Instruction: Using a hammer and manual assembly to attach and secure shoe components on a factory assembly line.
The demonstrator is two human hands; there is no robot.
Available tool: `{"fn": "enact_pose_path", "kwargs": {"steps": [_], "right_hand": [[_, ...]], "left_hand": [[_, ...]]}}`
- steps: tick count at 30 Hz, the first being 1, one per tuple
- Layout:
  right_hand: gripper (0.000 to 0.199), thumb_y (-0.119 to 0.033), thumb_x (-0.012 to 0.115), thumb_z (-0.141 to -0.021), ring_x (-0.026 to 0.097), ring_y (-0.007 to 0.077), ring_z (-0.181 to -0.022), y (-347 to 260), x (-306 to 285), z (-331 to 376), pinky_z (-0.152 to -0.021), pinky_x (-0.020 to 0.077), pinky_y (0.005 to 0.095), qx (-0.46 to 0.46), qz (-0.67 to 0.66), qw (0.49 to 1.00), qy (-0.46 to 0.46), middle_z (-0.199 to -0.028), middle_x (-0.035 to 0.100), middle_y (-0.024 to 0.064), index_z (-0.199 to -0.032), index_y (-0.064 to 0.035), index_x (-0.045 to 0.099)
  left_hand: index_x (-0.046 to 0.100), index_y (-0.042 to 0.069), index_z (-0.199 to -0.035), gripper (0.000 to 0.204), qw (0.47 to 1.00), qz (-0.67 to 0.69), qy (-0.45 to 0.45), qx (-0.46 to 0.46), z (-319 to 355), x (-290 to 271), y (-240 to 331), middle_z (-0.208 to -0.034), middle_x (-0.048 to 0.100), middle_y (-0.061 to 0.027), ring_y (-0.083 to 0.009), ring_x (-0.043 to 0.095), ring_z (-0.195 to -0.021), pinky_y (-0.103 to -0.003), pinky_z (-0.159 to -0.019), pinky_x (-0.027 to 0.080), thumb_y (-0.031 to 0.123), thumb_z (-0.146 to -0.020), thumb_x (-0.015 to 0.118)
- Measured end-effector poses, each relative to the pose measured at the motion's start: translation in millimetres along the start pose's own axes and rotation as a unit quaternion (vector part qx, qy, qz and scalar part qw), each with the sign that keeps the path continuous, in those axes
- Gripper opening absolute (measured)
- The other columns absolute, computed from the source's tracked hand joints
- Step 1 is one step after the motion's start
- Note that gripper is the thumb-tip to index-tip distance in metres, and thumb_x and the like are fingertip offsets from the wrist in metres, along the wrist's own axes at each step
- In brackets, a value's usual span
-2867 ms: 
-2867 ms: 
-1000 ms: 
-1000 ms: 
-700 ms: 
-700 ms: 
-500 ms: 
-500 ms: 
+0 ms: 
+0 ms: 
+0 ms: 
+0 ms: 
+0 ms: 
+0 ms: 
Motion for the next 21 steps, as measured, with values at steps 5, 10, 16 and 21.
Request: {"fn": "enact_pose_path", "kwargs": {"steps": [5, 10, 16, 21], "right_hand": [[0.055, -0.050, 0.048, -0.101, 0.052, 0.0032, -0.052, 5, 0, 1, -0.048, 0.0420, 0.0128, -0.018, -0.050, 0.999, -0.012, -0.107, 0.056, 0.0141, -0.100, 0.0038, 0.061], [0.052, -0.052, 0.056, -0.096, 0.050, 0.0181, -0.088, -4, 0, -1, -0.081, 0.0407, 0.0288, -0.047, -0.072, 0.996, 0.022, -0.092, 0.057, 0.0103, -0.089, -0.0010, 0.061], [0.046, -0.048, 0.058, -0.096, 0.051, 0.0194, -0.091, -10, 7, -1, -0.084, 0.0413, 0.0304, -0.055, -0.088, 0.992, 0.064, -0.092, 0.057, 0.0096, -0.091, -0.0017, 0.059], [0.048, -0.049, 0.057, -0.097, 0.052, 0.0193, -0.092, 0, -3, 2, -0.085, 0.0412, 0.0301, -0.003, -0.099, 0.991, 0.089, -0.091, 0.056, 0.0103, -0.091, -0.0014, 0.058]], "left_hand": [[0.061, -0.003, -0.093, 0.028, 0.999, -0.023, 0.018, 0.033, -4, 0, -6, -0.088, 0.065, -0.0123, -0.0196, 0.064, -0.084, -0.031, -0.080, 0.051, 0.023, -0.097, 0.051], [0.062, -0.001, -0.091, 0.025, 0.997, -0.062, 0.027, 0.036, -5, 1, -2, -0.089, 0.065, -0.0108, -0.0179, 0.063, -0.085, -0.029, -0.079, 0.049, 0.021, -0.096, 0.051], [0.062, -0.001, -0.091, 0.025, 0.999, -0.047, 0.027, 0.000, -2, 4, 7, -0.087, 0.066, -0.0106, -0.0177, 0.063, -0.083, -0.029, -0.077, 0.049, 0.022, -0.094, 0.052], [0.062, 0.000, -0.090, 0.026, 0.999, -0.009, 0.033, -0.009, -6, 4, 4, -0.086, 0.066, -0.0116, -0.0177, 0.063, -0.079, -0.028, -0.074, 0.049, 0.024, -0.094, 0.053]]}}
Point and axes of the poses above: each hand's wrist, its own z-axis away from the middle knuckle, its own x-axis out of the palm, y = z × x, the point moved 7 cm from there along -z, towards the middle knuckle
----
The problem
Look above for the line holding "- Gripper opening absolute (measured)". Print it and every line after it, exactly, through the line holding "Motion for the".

Response for this exercise
- Gripper opening absolute (measured)
- The other columns absolute, computed from the source's tracked hand joints
- Step 1 is one step after the motion's start
- Note that gripper is the thumb-tip to index-tip distance in metres, and thumb_x and the like are fingertip offsets from the wrist in metres, along the wrist's own axes at each step
- In brackets, a value's usual span
-2867 ms: 
-2867 ms: 
-1000 ms: 
-1000 ms: 
-700 ms: 
-700 ms: 
-500 ms: 
-500 ms: 
+0 ms: 
+0 ms: 
+0 ms: 
+0 ms: 
+0 ms: 
+0 ms: 
Motion for the next 21 steps, as measured, with values at steps 5, 10, 16 and 21.

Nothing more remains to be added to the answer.